GIVEN DATA.
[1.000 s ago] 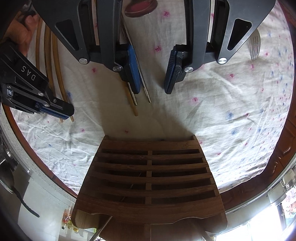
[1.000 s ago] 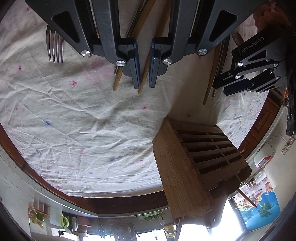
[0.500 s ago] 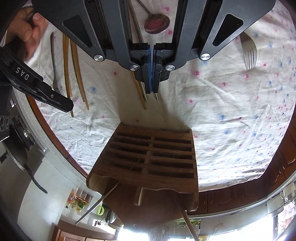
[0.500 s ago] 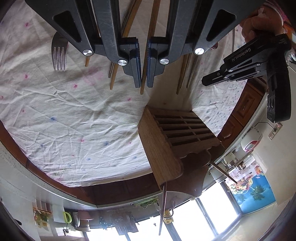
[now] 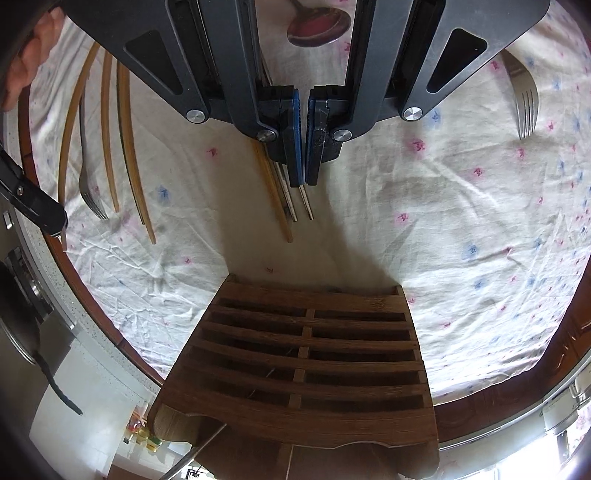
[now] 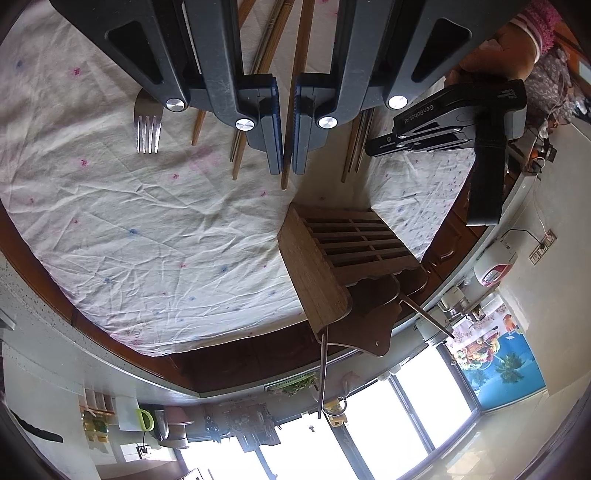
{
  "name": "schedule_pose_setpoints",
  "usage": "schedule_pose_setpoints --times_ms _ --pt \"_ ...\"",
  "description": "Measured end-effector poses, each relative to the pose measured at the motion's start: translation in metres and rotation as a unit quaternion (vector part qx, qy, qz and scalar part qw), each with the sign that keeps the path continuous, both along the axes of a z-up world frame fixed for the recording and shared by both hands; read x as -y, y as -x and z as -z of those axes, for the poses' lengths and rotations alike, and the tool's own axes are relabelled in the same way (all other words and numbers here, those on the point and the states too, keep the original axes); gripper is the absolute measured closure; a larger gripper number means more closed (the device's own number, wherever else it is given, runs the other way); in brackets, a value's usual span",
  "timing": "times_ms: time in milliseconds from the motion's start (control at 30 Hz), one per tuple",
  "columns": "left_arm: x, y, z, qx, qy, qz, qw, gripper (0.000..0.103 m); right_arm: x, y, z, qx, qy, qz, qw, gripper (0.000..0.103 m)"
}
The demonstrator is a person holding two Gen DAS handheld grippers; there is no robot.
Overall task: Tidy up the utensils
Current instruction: 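Grasp wooden chopsticks with the right tool while the left tool lifts its metal chopsticks, then carry both held chopsticks up over the wooden utensil holder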
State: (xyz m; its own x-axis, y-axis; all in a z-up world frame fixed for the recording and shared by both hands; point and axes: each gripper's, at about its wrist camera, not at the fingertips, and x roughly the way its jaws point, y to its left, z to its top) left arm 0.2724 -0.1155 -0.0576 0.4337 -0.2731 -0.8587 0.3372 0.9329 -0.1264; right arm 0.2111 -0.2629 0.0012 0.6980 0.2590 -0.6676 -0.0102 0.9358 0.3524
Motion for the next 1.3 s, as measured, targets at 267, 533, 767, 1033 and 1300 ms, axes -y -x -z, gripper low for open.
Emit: schedule_pose_setpoints --times_ms 267,533,767,1033,1300 --pt "0.007 -0.01 0.003 -0.021 0.0 0.015 0.9997 0.094 0.004 -0.003 0.0 0.004 -0.007 0.001 1.0 0.098" --pt "0.014 -0.012 0.004 -0.004 -0.012 0.019 0.9997 0.094 0.007 -0.006 0.005 0.001 -0.015 0.002 1.0 0.098" --pt "0.01 -0.005 0.0 0.003 0.013 0.013 0.9998 0.1 0.002 -0.005 -0.001 0.009 -0.016 -0.005 1.0 0.098" --pt "-0.021 0.035 -0.062 0.065 0.074 0.009 0.9951 0.1 0.0 0.009 -0.032 0.046 -0.014 -0.008 0.999 0.098" --pt "-0.055 0.073 -0.12 0.124 0.122 0.01 0.9847 0.1 -0.007 0.027 -0.071 0.094 -0.006 -0.013 0.995 0.098"
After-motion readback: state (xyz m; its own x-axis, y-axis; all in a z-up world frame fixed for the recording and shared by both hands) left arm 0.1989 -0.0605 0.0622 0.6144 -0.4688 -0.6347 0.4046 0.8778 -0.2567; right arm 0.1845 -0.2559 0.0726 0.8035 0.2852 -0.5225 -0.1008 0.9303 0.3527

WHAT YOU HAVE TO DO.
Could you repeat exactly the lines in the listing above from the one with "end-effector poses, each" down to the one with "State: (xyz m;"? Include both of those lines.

OUTPUT FOR THIS EXERCISE.
  "description": "Measured end-effector poses, each relative to the pose measured at the motion's start: translation in metres and rotation as a unit quaternion (vector part qx, qy, qz and scalar part qw), each with the sign that keeps the path continuous, both along the axes of a z-up world frame fixed for the recording and shared by both hands; read x as -y, y as -x and z as -z of those axes, for the poses' lengths and rotations alike, and the tool's own axes are relabelled in the same way (all other words and numbers here, those on the point and the states too, keep the original axes); gripper is the absolute measured closure; a larger gripper number means more closed (the device's own number, wherever else it is given, runs the other way); in brackets, a value's usual span",
  "timing": "times_ms: time in milliseconds from the motion's start (control at 30 Hz), one per tuple",
  "columns": "left_arm: x, y, z, qx, qy, qz, qw, gripper (0.000..0.103 m); right_arm: x, y, z, qx, qy, qz, qw, gripper (0.000..0.103 m)"
}
The demonstrator is a person holding two Gen DAS handheld grippers; there is no robot.
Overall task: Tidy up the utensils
Current instruction: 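Grasp wooden chopsticks with the right tool while the left tool lifts its metal chopsticks, then carry both held chopsticks up over the wooden utensil holder
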State: (xyz m; its own x-axis, y-axis; all in a z-up world frame fixed for the recording and shared by both hands; point and axes: each gripper's, at about its wrist camera, not at the fingertips, and x roughly the way its jaws point, y to its left, z to its top) left arm 0.2724 -0.1155 -0.0576 0.4337 -0.2731 -0.8587 0.3372 0.9329 -0.1264; right arm 0.2111 -0.2629 0.0012 0.6980 0.2590 -0.6676 -0.0102 0.9358 0.3524

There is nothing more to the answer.